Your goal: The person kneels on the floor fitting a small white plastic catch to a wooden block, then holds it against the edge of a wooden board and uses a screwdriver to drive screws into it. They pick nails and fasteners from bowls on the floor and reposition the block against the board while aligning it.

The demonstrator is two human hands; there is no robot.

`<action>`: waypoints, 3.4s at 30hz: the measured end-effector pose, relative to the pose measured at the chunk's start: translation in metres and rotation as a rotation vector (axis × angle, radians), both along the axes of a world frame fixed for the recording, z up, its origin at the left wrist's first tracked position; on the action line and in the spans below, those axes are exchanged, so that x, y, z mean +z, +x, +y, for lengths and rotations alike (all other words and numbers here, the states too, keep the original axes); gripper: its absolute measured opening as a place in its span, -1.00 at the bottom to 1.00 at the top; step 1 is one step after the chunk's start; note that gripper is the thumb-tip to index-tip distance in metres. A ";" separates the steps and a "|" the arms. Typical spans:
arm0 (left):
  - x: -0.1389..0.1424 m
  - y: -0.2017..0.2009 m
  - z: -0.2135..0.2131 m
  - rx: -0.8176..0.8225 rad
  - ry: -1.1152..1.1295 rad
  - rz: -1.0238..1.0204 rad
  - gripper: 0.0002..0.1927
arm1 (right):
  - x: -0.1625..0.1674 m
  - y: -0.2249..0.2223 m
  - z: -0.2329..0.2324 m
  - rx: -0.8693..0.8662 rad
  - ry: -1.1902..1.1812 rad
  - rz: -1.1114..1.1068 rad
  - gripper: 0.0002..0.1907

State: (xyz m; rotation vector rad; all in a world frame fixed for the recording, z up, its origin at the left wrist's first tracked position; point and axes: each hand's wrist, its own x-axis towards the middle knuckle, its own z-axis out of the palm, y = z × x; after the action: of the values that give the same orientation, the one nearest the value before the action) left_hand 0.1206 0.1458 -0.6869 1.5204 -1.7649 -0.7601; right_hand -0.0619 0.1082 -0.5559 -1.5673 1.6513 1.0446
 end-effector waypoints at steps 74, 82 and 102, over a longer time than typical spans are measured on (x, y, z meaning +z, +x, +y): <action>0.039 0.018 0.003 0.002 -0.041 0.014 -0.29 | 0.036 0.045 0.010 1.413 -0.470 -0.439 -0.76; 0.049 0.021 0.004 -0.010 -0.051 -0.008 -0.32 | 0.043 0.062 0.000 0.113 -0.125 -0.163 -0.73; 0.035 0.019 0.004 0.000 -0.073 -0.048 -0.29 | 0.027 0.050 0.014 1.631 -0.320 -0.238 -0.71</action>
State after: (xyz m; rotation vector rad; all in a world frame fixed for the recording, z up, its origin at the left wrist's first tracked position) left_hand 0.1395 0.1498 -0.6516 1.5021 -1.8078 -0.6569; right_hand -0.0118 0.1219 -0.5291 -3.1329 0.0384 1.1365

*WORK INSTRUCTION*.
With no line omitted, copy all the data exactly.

*TASK SOLUTION*.
Your goal: The person kneels on the floor fitting a small white plastic catch to a wooden block, then holds it against the edge of a wooden board and uses a screwdriver to drive screws into it. They pick nails and fasteners from bowls on the floor and reposition the block against the board while aligning it.

The demonstrator is two human hands; there is no robot.

`<action>`: waypoints, 3.4s at 30hz: the measured end-effector pose, relative to the pose measured at the chunk's start: translation in metres and rotation as a rotation vector (axis × angle, radians), both along the axes of a world frame fixed for the recording, z up, its origin at the left wrist's first tracked position; on the action line and in the spans below, those axes are exchanged, so that x, y, z mean +z, +x, +y, for lengths and rotations alike (all other words and numbers here, the states too, keep the original axes); gripper: its absolute measured opening as a place in its span, -1.00 at the bottom to 1.00 at the top; step 1 is one step after the chunk's start; note that gripper is the thumb-tip to index-tip distance in metres. A ";" separates the steps and a "|" the arms. Typical spans:
arm0 (left):
  - x: -0.1389..0.1424 m
  - y: -0.2017..0.2009 m
  - z: -0.2135..0.2131 m
  - rx: -0.8176..0.8225 rad
  - ry: -1.1152..1.1295 rad
  - rz: -1.0238..1.0204 rad
  - gripper: 0.0002..0.1927
arm1 (right):
  - x: -0.1625..0.1674 m
  - y: -0.2249..0.2223 m
  - z: -0.2329..0.2324 m
  - rx: -0.8693..0.8662 rad
  - ry: -1.1902..1.1812 rad
  - rz: -1.1114..1.1068 rad
  - gripper: 0.0002..0.1907

State: (xyz m; rotation vector rad; all in a world frame fixed for the recording, z up, its origin at the left wrist's first tracked position; point and axes: each hand's wrist, its own x-axis towards the middle knuckle, its own z-axis out of the palm, y = z × x; after the action: of the values that give the same orientation, the one nearest the value before the action) left_hand 0.1206 0.1458 -0.6869 1.5204 -1.7649 -0.7601; right_hand -0.0619 0.1082 -0.5559 -1.5673 1.6513 1.0446
 end-effector waypoints at steps 74, 82 and 102, over a longer time than typical spans are measured on (x, y, z meaning +z, +x, +y): <action>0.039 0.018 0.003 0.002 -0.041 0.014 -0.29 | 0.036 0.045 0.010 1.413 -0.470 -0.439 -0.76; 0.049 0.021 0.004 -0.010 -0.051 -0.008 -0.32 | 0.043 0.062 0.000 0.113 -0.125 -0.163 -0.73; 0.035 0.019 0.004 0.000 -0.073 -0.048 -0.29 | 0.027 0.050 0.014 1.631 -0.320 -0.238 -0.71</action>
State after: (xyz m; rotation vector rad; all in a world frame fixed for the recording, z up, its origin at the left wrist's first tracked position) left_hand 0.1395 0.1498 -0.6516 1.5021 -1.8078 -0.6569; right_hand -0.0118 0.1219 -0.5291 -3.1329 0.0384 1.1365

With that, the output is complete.